Figure 3 compares the signal evolutions of two different dictionary entries with matching T1 and T2 for MRFqRF 3516/1752/876. Inner product of signal evolutions is similar across number of time points, but SNR is reduced as the number of time points decrease. The ΔT of the laser ablation experiment computed from MRFqRF Δf maps using 3516/1752/876 time points is plotted in Figure 4. All three acquisitions were able to detect heating. Reducing the number of time points brings finer resolution sampling of the heating curve through time, but also increased noise, which can be inferred from the standard deviation over voxels around the not heated point.

Discussion

While heating occurred relatively quickly (~1 °C/s), cooling was much slower, allowing even the slowest MRFqRF version (40s per scan) to capture the general trend of temperature. Relatively stable MRFqRF 876 can sample the heating curve 4x faster, but it is also significantly slower than clinical need.
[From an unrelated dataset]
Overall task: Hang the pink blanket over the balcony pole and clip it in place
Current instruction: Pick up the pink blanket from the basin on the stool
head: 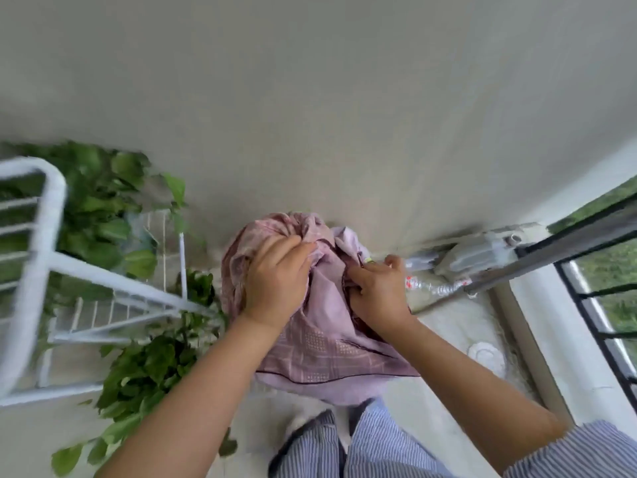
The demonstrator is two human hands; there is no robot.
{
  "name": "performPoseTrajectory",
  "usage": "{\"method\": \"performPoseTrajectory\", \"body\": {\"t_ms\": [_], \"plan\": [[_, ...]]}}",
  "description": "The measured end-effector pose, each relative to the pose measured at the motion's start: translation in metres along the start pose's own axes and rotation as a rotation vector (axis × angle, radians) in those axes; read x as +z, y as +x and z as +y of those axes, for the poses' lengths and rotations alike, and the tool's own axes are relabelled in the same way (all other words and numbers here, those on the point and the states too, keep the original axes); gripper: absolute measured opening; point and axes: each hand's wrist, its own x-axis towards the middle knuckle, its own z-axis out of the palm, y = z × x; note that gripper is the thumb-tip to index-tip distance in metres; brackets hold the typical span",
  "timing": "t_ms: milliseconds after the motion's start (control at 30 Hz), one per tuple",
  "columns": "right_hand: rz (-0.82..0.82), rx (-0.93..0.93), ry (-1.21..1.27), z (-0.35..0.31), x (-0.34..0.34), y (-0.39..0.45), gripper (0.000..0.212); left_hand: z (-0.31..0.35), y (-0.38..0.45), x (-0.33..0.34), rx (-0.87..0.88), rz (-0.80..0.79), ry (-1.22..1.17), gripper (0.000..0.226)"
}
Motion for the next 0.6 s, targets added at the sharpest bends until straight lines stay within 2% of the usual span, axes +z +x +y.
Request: {"method": "performPoseTrajectory", "body": {"t_ms": [200, 333, 433, 533, 600], "plan": [[0.510, -0.015, -0.121, -0.061, -0.126, 0.062, 0.022, 0.046, 0.111, -0.088, 0.387, 0.356, -0.103, 0.012], [0.860, 0.003, -0.255, -0.105, -0.232, 0.081, 0.025, 0.101, 0.173, -0.155, 0.565, 0.621, -0.230, 0.005], [1.089, -0.013, -0.345, -0.131, -0.309, 0.073, 0.026, 0.149, 0.203, -0.204, 0.646, 0.767, -0.355, 0.016], [1.235, -0.021, -0.442, -0.152, -0.373, 0.044, 0.024, 0.200, 0.215, -0.242, 0.725, 0.856, -0.493, 0.035], [1.252, 0.084, -0.545, -0.159, -0.404, 0.015, 0.024, 0.229, 0.216, -0.259, 0.760, 0.867, -0.596, 0.037]]}}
The SNR with faster MRFqRF translates into slightly noisier ΔT estimations, but the relatively stable inner product is still the dominant factor. This observation might be useful for future optimization. Frequency drift correction is extremely important to be able to focus on small off-resonance fluctuations triggered by changes in temperature. Simple summation of voxel time series or fitting a linear function might be suboptimal considering the large fluctuations that are possible (Figure 5, left). ICA is able to detect the frequency drift component consistently (Figure 5, right).

Conclusions

This work demonstrates the first steps for temperature monitoring with an MRF framework. However, clinically-feasible ablations would benefit from further increases in temporal resolution with faster sampling of the heating curve. Additionally, no information can be obtained about heating in adipose tissue with this current implementation due to the use of off-resonance changes for temperature computation. Improvements to acquisition speed and contrast in multiple tissue types is necessary, before it can be used in real-time treatment monitoring and is the subject of future work⁷.

Acknowledgements

The work was supported by Siemens Healthcare and a cooperative grant between the University of Colorado and NIST. Authors would like to thank Will Grissom for use of the temperature probes.